Each entry, as given, must be output unchanged.

*** Begin section ***

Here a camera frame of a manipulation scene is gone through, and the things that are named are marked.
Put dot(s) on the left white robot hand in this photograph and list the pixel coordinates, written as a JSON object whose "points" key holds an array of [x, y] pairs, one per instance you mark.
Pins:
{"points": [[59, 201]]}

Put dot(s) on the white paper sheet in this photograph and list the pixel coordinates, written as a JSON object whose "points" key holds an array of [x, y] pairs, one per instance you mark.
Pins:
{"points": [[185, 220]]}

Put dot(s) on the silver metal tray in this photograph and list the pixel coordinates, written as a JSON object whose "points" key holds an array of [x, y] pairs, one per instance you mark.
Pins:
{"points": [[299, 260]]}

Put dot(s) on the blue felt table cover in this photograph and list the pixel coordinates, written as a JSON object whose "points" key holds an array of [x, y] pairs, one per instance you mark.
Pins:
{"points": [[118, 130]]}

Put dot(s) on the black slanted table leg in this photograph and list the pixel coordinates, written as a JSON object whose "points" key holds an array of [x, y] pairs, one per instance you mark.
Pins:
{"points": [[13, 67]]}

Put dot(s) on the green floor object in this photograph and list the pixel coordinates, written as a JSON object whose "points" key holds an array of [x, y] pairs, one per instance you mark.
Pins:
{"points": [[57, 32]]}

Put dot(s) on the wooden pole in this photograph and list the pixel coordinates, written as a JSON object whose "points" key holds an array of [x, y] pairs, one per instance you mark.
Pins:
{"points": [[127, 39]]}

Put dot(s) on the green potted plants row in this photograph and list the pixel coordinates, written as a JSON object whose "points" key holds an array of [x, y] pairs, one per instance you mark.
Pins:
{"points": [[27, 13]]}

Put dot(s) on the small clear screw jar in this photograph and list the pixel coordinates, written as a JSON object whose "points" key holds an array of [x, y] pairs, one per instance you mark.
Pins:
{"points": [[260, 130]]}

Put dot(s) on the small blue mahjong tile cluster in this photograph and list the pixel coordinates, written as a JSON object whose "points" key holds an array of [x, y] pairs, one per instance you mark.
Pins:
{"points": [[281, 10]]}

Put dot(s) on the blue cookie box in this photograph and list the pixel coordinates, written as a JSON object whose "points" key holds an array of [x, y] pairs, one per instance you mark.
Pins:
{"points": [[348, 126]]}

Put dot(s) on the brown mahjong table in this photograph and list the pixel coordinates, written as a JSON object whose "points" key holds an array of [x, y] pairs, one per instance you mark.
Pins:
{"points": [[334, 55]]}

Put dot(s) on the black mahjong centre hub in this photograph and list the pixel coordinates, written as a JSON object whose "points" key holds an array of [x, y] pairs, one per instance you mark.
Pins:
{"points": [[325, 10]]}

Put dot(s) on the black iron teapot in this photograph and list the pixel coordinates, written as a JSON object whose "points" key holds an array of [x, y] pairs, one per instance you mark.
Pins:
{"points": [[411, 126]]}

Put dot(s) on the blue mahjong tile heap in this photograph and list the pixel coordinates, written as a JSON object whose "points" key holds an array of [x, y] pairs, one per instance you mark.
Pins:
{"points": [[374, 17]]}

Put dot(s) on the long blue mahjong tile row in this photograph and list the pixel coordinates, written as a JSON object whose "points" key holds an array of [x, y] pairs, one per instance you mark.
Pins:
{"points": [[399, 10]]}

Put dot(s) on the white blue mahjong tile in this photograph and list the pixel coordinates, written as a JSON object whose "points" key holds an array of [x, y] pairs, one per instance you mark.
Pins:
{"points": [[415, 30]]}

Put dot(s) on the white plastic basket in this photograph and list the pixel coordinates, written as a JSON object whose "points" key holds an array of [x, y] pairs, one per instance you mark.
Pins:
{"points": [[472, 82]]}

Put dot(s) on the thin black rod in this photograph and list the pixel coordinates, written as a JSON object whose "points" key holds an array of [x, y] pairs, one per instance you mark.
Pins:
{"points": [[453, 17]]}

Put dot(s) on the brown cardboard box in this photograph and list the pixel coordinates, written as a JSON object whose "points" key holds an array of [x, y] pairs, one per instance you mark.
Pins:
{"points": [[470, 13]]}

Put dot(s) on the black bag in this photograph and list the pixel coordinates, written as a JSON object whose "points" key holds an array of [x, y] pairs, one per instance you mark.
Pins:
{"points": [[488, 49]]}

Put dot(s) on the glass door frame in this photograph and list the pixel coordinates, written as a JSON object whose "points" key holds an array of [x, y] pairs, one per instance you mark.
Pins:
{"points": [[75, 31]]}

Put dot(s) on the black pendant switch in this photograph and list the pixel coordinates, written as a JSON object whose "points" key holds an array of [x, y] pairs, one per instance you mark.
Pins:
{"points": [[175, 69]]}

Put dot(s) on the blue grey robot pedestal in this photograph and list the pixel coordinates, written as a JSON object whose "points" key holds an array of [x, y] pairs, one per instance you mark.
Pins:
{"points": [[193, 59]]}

*** End section ***

OUTPUT OF THE TASK ->
Here a camera frame of a manipulation scene is gone through, and the things that are named are marked.
Put dot(s) on the left white robot hand in this photograph and list the pixel coordinates, written as a JSON object whose "points" key holds an array of [x, y] pairs, one per instance you mark.
Pins:
{"points": [[59, 201]]}

Put dot(s) on the white paper sheet in this photograph and list the pixel coordinates, written as a JSON object whose "points" key holds an array of [x, y] pairs, one per instance you mark.
Pins:
{"points": [[185, 220]]}

Put dot(s) on the silver metal tray in this photograph and list the pixel coordinates, written as a JSON object whose "points" key holds an array of [x, y] pairs, one per instance you mark.
Pins:
{"points": [[299, 260]]}

Put dot(s) on the blue felt table cover in this photograph and list the pixel coordinates, written as a JSON object whose "points" key holds an array of [x, y] pairs, one per instance you mark.
Pins:
{"points": [[118, 130]]}

Put dot(s) on the black slanted table leg in this photograph and list the pixel coordinates, written as a JSON object whose "points" key holds an array of [x, y] pairs, one per instance you mark.
Pins:
{"points": [[13, 67]]}

Put dot(s) on the green floor object in this photograph and list the pixel coordinates, written as a JSON object whose "points" key holds an array of [x, y] pairs, one per instance you mark.
Pins:
{"points": [[57, 32]]}

Put dot(s) on the wooden pole in this photograph and list the pixel coordinates, written as a JSON object whose "points" key holds an array of [x, y] pairs, one per instance you mark.
Pins:
{"points": [[127, 39]]}

Put dot(s) on the green potted plants row in this photograph and list the pixel coordinates, written as a JSON object whose "points" key holds an array of [x, y] pairs, one per instance you mark.
Pins:
{"points": [[27, 13]]}

Put dot(s) on the small clear screw jar in this photograph and list the pixel coordinates, written as a JSON object whose "points" key holds an array of [x, y] pairs, one per instance you mark.
Pins:
{"points": [[260, 130]]}

Put dot(s) on the small blue mahjong tile cluster in this photograph and list the pixel coordinates, written as a JSON object whose "points" key holds an array of [x, y] pairs, one per instance you mark.
Pins:
{"points": [[281, 10]]}

Put dot(s) on the blue cookie box in this photograph and list the pixel coordinates, written as a JSON object whose "points" key holds an array of [x, y] pairs, one per instance you mark.
Pins:
{"points": [[348, 126]]}

Put dot(s) on the brown mahjong table in this photograph and list the pixel coordinates, written as a JSON object whose "points" key holds an array of [x, y] pairs, one per instance you mark.
Pins:
{"points": [[334, 55]]}

Put dot(s) on the black mahjong centre hub in this photograph and list the pixel coordinates, written as a JSON object whose "points" key holds an array of [x, y] pairs, one per instance you mark.
Pins:
{"points": [[325, 10]]}

Put dot(s) on the black iron teapot in this photograph and list the pixel coordinates, written as a JSON object whose "points" key holds an array of [x, y] pairs, one per instance you mark.
Pins:
{"points": [[411, 126]]}

Put dot(s) on the blue mahjong tile heap in this photograph and list the pixel coordinates, written as a JSON object whose "points" key holds an array of [x, y] pairs, one per instance you mark.
Pins:
{"points": [[374, 17]]}

Put dot(s) on the long blue mahjong tile row in this photograph and list the pixel coordinates, written as a JSON object whose "points" key holds an array of [x, y] pairs, one per instance you mark.
Pins:
{"points": [[399, 10]]}

Put dot(s) on the white blue mahjong tile in this photograph and list the pixel coordinates, written as a JSON object whose "points" key holds an array of [x, y] pairs, one per instance you mark.
Pins:
{"points": [[415, 30]]}

Put dot(s) on the white plastic basket in this photograph and list the pixel coordinates, written as a JSON object whose "points" key holds an array of [x, y] pairs, one per instance you mark.
Pins:
{"points": [[472, 82]]}

Put dot(s) on the thin black rod in this photograph and list the pixel coordinates, written as a JSON object whose "points" key holds an array of [x, y] pairs, one per instance you mark.
Pins:
{"points": [[453, 17]]}

Put dot(s) on the brown cardboard box in this photograph and list the pixel coordinates, written as a JSON object whose "points" key holds an array of [x, y] pairs, one per instance you mark.
Pins:
{"points": [[470, 13]]}

Put dot(s) on the black bag in this photograph and list the pixel coordinates, written as a JSON object whose "points" key holds an array of [x, y] pairs, one per instance you mark.
Pins:
{"points": [[488, 49]]}

Put dot(s) on the glass door frame in this photograph and list the pixel coordinates, written as a JSON object whose "points" key holds an array of [x, y] pairs, one per instance you mark.
Pins:
{"points": [[75, 31]]}

Put dot(s) on the black pendant switch in this photograph and list the pixel coordinates, written as a JSON object whose "points" key holds an array of [x, y] pairs, one per instance you mark.
Pins:
{"points": [[175, 69]]}

Put dot(s) on the blue grey robot pedestal in this photograph and list the pixel coordinates, written as a JSON object whose "points" key holds an array of [x, y] pairs, one per instance you mark.
Pins:
{"points": [[193, 59]]}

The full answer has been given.